Merhaba değerli okurlarım,
Geçen yıl küçük bir araştırma sonrası kaleme aldığım toplum olarak ilgimizi çeken bir konuyu sizlerle paylaşmak istedim.
“ASTRAL SEYAHAT”
Hemen hemen herkesin bir yerlerde gözüne çarpmış, birilerinden duymuş olduğu bir terimdir. Kimilerimiz inanıyorken kimilerimiz inkâr eder.

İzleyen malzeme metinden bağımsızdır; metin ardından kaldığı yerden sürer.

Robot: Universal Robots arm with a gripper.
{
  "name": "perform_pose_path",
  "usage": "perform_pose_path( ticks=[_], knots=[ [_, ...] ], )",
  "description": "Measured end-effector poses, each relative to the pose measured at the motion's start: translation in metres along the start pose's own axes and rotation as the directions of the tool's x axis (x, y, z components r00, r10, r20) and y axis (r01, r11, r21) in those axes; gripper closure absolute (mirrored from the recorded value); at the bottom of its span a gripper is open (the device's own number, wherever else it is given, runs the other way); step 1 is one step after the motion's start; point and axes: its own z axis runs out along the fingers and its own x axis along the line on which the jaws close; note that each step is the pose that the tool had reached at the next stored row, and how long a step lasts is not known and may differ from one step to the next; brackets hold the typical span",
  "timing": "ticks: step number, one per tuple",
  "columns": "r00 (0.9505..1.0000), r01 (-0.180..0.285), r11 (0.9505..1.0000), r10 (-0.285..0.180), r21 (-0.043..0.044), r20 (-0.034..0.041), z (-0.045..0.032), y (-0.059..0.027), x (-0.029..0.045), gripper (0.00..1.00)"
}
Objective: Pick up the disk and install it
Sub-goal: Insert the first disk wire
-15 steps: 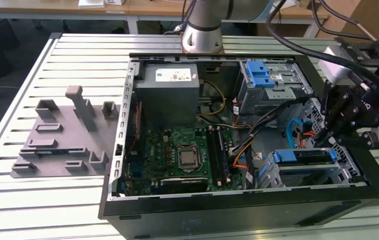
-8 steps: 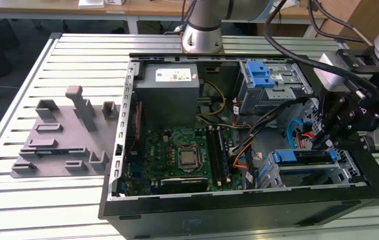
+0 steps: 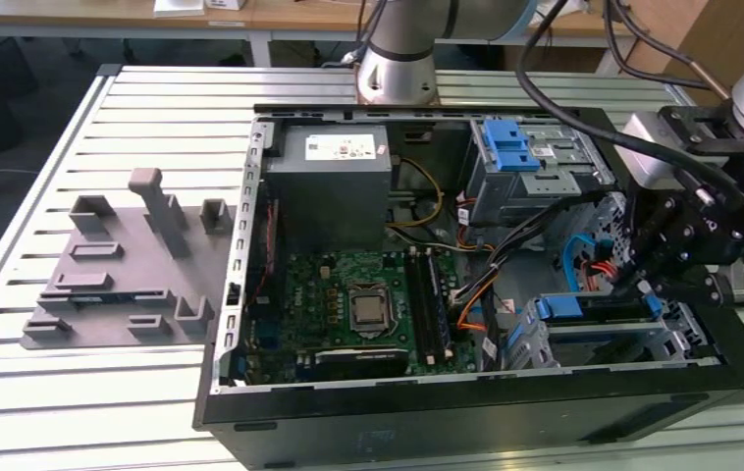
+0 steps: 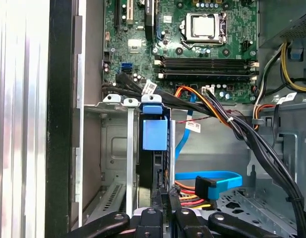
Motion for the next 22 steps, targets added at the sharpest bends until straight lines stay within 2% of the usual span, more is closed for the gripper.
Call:
perform_pose_path(
  ticks=[22],
  knots=[
    [1.0,0.0,1.0,0.0,0.0,0.0045,0.0045,-0.0007,0.0023,0.84]
  ],
)
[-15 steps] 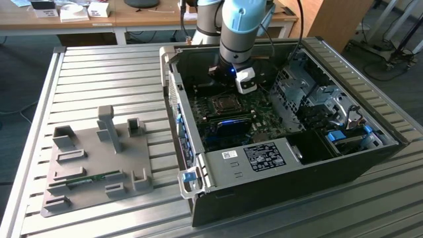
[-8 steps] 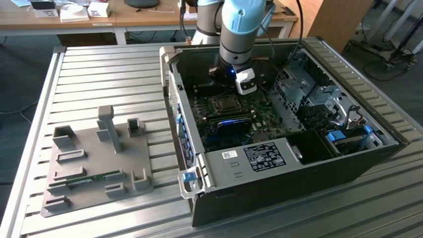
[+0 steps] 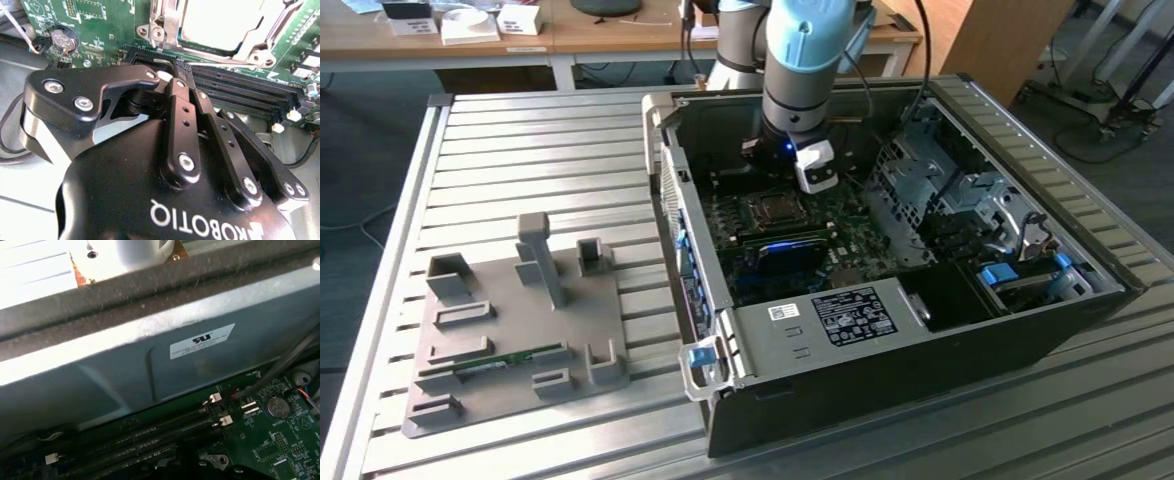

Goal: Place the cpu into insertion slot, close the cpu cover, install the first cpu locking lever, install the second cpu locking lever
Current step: 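Install the first cpu locking lever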

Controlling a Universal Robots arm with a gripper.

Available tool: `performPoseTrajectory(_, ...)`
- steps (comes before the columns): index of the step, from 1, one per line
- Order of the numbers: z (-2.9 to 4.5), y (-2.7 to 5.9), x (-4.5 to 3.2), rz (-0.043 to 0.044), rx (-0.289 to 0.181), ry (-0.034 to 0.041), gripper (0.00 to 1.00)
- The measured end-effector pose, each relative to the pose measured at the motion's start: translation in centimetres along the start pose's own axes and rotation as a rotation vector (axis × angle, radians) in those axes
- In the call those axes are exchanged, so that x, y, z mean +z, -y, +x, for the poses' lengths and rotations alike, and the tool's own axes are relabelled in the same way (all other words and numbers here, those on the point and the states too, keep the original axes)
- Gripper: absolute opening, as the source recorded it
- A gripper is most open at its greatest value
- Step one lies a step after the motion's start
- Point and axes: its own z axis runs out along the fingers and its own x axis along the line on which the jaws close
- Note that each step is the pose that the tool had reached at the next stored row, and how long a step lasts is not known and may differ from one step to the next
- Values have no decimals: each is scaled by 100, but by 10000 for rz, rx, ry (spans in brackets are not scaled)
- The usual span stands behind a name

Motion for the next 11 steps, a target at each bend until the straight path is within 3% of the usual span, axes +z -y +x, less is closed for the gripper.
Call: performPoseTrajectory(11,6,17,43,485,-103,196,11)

Benim uzun zamandır zihnimi kurcalayan bir merak konusudur. İnternette yahut başka bir yerde gördüğüm zaman mutlaka okurum; çevremden dinlerim.
Ama bu sefer ki okuma sebebim keyfi değil; siz değerli okurlarımla araştırmalarımı, düşüncelerimi paylaşma isteğimdir.
Başlayalım o halde…
Astral seyahat: "irâdi olarak fiziksel bedenden ayrılma" şeklinde tanımlanır (Dr.Scott ROGO, Leaving The Body, 1983).
Vücudumuz birden fazla bedenlerin bir araya gelmesiyle oluşmuştur.
Bu bedenlerimizden ilki; çıplak gözle görülebilen et ve kemik yığınından oluşmuş bu dünyada kullandığımız fiziki bedenimizdir.
Diğer bedenimiz ise bütün dinler tarafından kabul görmüş ve “ruh” adı verilmiş enerji bedendir. Sır beden de diyilebilir.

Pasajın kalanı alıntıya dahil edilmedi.